Did gold and silver prices finally reach bottom after last week’s drop?

That is a great question to ask since, as I write this July 1, both prices are up more than 5 percent from their lowest intra-day prices reached late last week. Gold hit bottom in the upper $1,180s June 28 while silver got all the way down to $18.24 at one point June 27. When prices started to rise Friday, customer demand experienced another surge. This higher level of buyer interest continued on Saturday and into Monday.

Well, I looked into my crystal ball. The answer to the question I posed is (drum roll, please) – Maybe.

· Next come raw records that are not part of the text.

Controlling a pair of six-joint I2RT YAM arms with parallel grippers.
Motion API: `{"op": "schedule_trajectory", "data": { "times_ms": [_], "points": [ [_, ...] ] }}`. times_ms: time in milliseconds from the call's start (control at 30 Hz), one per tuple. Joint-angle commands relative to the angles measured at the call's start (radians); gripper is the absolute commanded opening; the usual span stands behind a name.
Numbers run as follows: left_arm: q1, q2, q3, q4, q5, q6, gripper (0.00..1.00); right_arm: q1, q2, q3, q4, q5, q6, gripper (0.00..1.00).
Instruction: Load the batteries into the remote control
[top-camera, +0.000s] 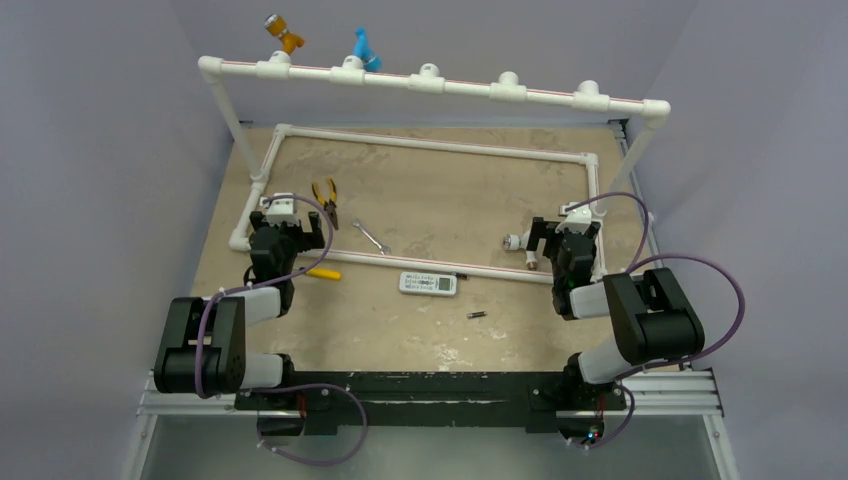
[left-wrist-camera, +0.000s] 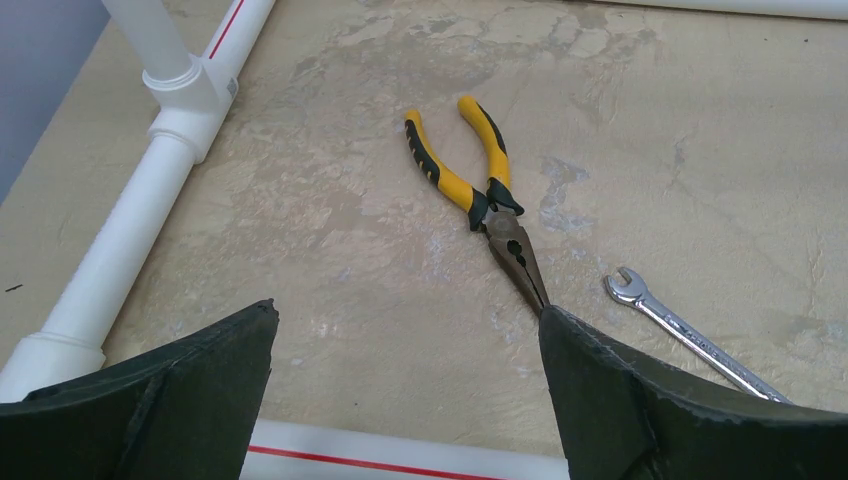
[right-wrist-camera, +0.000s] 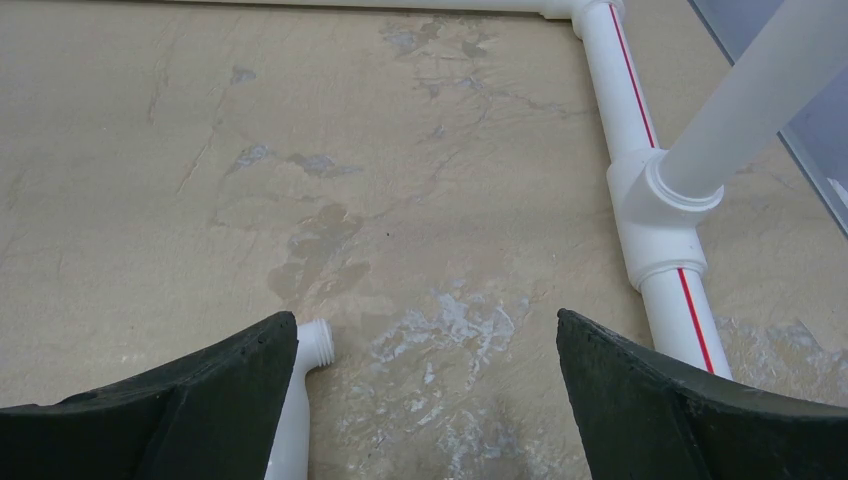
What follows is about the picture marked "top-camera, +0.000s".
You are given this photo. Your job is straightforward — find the white remote control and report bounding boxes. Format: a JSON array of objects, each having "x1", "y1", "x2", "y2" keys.
[{"x1": 398, "y1": 272, "x2": 458, "y2": 297}]

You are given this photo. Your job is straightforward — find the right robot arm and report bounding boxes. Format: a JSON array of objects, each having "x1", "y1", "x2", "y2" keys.
[{"x1": 527, "y1": 217, "x2": 705, "y2": 407}]

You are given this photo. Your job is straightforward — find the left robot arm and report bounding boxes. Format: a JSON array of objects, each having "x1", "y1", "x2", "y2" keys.
[{"x1": 153, "y1": 211, "x2": 326, "y2": 409}]

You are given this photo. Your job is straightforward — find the white PVC tap fitting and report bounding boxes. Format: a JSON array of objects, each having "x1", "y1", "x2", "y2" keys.
[{"x1": 502, "y1": 231, "x2": 538, "y2": 271}]

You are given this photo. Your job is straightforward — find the silver open-end wrench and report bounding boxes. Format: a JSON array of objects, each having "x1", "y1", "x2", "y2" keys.
[{"x1": 351, "y1": 218, "x2": 392, "y2": 256}]

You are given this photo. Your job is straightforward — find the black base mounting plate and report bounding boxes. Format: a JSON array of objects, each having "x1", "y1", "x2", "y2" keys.
[{"x1": 234, "y1": 371, "x2": 627, "y2": 438}]

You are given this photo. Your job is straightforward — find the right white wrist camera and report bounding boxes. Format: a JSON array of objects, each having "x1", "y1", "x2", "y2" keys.
[{"x1": 555, "y1": 202, "x2": 593, "y2": 234}]

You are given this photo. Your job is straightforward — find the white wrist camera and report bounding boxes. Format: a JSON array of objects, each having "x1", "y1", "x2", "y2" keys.
[
  {"x1": 555, "y1": 202, "x2": 593, "y2": 234},
  {"x1": 260, "y1": 193, "x2": 299, "y2": 226}
]

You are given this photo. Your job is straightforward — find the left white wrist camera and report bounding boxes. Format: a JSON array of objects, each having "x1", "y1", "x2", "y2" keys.
[{"x1": 260, "y1": 193, "x2": 299, "y2": 226}]

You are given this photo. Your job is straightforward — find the yellow handled screwdriver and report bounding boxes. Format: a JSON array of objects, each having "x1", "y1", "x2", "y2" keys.
[{"x1": 300, "y1": 268, "x2": 342, "y2": 281}]

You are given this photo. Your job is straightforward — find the yellow handled pliers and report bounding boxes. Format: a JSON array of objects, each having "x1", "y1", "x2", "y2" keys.
[{"x1": 312, "y1": 177, "x2": 339, "y2": 230}]

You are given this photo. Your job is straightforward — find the aluminium extrusion rail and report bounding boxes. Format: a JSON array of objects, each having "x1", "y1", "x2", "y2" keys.
[{"x1": 135, "y1": 369, "x2": 725, "y2": 419}]

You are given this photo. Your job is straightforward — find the blue hose nozzle fitting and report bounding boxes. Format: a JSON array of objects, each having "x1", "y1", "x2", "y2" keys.
[{"x1": 352, "y1": 27, "x2": 382, "y2": 73}]

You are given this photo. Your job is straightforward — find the orange hose nozzle fitting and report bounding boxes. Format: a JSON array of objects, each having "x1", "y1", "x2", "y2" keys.
[{"x1": 264, "y1": 14, "x2": 305, "y2": 55}]

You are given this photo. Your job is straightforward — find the white PVC pipe frame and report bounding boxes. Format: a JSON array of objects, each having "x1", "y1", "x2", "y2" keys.
[{"x1": 198, "y1": 51, "x2": 671, "y2": 252}]

When gold and silver prices are generally rising or falling, they never move in a straight line. In an overall bull market, there will be sell-offs and profit-taking. In a bear market there will be temporary recoveries as prices reach down to certain triggering thresholds.

When market prices such as gold and silver are heavily suppressed, as I have tried to document over the years, you have to have a good understanding of which target spot prices would trigger traders and investors to bail out of the market and themselves contribute to falling prices.

For the gold market, the estimates I received from those who seem to be the most astute market watchers have either pegged $1,200, $1,155, or about $1,089 as the rock bottom point for a turnaround. Gold has now hit one of those targets, so that could be the bottom. However, most of these same savvy analysts also expected one more major market hits before things turned around. If the price of gold on this recovery can make it above $1,340 and sustain it for at least three consecutive trading days, that could indicate that last week’s bottom is it.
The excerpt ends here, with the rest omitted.